━━ Record extracts ━━

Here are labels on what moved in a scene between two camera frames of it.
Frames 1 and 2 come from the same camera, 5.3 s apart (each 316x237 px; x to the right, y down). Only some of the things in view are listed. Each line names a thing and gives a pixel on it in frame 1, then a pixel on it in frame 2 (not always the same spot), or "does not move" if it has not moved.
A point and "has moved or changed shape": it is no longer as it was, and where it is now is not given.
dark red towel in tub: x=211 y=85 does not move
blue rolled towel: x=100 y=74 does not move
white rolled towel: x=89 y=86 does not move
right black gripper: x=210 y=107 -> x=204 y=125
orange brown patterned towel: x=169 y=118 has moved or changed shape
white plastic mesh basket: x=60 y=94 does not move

━━━
━━ Record extracts ━━

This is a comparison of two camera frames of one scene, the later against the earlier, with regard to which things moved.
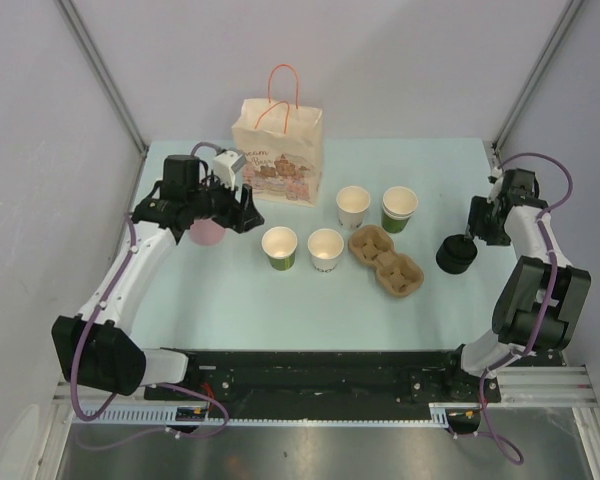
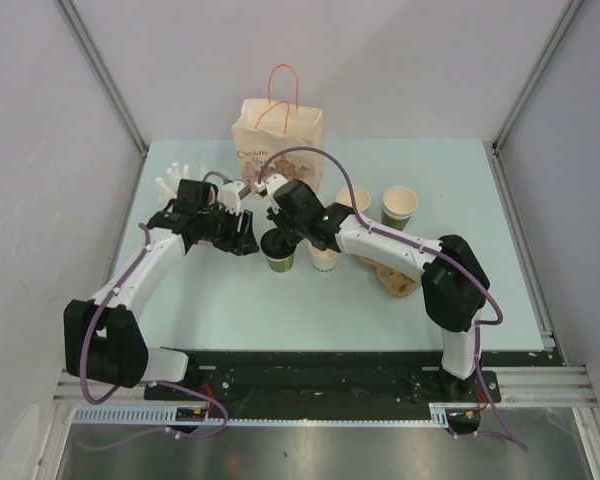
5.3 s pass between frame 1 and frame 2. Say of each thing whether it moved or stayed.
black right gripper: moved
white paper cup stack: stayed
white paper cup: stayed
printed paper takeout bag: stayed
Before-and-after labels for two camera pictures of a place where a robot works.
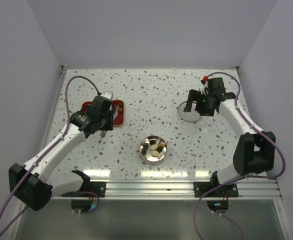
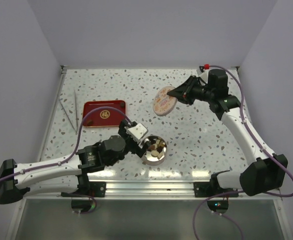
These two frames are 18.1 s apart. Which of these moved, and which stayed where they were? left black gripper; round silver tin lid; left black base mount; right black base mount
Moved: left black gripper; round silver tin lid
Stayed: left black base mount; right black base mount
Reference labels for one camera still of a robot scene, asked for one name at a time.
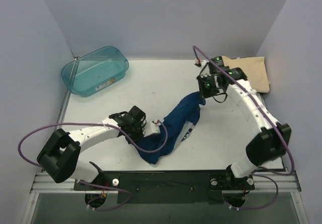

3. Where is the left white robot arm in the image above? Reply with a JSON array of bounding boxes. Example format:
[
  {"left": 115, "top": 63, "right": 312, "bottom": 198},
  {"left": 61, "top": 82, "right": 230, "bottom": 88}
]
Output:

━━━

Task to carry out - Exact copy, pictures excluded: every line above from the one containing "Before-and-after labels for" to the one containing "Reference labels for", inclusive, and nothing more.

Your response -
Before-and-after labels for two camera pictures of a place where a robot works.
These two frames are 18.1 s apart. Which of these moved, and which stayed where they were? left black gripper; round silver tin lid; left black base mount; right black base mount
Moved: left black gripper; round silver tin lid
Stayed: left black base mount; right black base mount
Reference labels for one camera still of a robot scene, asked for one name at a time.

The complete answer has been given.